Supposedly, a frequentist would say that there is an objective answer, given by the bias of the coin which also equals the proportion of heads in a long run. You just don’t know what it is, the only thing you know is that it is not 1⁄2. A Bayesian would say by contrast that since you have no information to favor one side over the other, the probability (degree of belief) you have to assign at this point is 1⁄2.
This only explains the question of Frequentism vs Bayesianism as philosophical interpretations of “what probability is”. The practical issue of Frequentism vs Bayesianism as concrete statistical methods is often tangled with this one in discussions, but it is really a separate matter.
I had the same issue, and I’m personally not convinced there’s an actual “Bayesian vs frequentist” conflict as framed in the sequences. Both are useful ways of thinking in different scenarios.

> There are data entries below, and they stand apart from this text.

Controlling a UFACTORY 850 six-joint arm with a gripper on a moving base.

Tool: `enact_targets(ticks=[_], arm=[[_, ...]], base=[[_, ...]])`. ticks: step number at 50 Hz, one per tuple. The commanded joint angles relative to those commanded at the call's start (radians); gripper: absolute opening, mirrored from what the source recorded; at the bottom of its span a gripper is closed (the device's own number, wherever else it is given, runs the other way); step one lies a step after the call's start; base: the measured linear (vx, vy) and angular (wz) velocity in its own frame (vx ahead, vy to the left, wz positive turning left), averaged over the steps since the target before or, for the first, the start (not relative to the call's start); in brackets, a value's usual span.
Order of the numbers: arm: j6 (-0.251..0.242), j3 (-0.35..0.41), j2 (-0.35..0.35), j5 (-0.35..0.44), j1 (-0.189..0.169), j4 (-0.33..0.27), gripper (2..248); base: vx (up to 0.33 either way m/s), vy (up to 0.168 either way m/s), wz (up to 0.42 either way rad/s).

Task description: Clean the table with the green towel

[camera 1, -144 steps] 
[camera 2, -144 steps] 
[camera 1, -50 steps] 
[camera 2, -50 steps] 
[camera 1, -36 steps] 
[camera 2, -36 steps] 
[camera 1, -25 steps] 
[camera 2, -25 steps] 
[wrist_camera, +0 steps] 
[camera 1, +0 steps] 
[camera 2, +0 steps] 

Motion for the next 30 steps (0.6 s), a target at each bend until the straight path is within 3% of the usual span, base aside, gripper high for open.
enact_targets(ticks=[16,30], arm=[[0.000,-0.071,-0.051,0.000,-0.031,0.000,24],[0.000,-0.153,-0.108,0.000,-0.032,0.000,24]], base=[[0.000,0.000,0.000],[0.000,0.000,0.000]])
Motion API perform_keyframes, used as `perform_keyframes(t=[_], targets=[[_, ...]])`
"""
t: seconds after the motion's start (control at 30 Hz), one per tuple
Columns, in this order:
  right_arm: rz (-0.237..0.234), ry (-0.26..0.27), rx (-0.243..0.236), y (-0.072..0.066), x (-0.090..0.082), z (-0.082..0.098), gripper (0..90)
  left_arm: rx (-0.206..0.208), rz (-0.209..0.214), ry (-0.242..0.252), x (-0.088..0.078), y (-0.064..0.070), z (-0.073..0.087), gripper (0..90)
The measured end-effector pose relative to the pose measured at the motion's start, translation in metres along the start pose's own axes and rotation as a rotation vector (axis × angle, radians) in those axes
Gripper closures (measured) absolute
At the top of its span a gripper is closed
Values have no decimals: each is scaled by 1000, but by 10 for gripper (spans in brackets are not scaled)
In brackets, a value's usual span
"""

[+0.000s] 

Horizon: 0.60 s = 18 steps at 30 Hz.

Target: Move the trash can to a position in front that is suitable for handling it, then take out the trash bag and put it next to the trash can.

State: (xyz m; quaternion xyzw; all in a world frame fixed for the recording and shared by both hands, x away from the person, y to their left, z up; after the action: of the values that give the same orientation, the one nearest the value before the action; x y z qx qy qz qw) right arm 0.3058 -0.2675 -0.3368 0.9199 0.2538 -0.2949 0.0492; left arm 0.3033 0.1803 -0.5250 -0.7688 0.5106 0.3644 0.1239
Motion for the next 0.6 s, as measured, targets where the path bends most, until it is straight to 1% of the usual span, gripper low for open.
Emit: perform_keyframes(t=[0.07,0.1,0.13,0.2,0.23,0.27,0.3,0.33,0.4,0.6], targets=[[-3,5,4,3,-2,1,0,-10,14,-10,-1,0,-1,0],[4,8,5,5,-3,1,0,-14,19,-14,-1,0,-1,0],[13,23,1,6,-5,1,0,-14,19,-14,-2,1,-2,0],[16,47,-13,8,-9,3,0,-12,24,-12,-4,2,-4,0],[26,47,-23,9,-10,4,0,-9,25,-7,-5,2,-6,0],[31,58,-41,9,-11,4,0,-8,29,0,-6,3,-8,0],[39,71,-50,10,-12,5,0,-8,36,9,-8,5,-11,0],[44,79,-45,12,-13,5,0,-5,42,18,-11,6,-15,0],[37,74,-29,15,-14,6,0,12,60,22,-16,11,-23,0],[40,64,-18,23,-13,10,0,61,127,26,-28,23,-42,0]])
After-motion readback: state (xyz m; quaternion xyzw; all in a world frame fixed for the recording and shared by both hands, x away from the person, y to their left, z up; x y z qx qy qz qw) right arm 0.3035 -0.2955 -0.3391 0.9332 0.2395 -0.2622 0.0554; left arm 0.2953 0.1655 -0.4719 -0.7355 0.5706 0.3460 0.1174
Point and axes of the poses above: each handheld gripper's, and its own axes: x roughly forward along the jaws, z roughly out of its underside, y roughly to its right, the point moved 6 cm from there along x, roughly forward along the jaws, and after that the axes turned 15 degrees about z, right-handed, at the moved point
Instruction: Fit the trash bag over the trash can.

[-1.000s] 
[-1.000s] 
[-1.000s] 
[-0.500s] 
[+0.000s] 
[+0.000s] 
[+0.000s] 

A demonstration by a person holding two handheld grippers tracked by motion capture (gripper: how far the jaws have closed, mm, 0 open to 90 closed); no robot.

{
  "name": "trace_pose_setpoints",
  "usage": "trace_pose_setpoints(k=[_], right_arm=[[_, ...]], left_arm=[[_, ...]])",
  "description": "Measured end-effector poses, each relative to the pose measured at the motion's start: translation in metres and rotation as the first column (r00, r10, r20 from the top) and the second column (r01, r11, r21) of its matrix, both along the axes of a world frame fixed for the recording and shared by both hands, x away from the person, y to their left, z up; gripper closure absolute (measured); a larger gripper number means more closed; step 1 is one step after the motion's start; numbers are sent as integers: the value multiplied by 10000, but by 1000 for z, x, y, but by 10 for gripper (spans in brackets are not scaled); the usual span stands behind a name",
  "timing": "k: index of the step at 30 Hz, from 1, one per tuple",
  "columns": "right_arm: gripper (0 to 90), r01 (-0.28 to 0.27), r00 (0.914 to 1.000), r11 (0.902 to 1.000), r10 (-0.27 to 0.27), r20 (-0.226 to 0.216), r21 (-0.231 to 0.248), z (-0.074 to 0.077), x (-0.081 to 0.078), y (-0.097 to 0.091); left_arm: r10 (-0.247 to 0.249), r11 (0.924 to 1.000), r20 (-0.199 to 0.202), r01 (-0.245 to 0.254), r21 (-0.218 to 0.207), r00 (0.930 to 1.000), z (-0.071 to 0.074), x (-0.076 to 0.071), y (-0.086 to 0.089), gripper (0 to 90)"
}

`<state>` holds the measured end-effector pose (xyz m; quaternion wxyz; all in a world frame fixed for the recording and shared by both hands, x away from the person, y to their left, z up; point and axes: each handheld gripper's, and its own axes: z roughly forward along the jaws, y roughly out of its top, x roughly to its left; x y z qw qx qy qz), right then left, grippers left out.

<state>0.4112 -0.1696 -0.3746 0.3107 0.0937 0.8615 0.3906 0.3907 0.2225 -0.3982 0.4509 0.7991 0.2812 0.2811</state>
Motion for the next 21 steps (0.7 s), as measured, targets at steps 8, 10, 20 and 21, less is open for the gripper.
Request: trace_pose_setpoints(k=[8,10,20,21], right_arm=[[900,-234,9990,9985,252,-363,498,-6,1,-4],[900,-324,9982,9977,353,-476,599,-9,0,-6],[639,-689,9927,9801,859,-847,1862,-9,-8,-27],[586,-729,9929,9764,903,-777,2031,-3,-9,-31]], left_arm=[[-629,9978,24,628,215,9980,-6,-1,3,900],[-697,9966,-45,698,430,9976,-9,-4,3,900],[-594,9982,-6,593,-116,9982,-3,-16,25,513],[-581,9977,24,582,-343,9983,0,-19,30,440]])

To use Emile’s example, there’s a distinction between the probability that you think the millionth digit of pi is even or odd, and whether it really is even or odd. Even though you don’t know the millionth digit offhand, it can be computed and has a definite value, so it really doesn’t matter what you think it is. Saying 50:50, or more generally an equal probability distribution, is in my mind basically the same as saying “I don’t know” (i.e. “I have zero evidence for deciding one way or the other.”)
There’s also a difference between the parity of the millionth digit of pi, and, for example, the wind speed at an arbitrary place and future time. It’s impossible to calculate, so instead you can apply Bayesian methods and estimate a range of values based on prior knowledge, and any historical data you might have access to.
I don’t think Bayesians and Frequentists would answer that question differently; frequentists also use Bayes’ Theorem, they just don’t base all their philosophy on it.
The “degree of uncertainty” can be extracted from that figure but if becoming more certain decreases the figure then it requires a different word.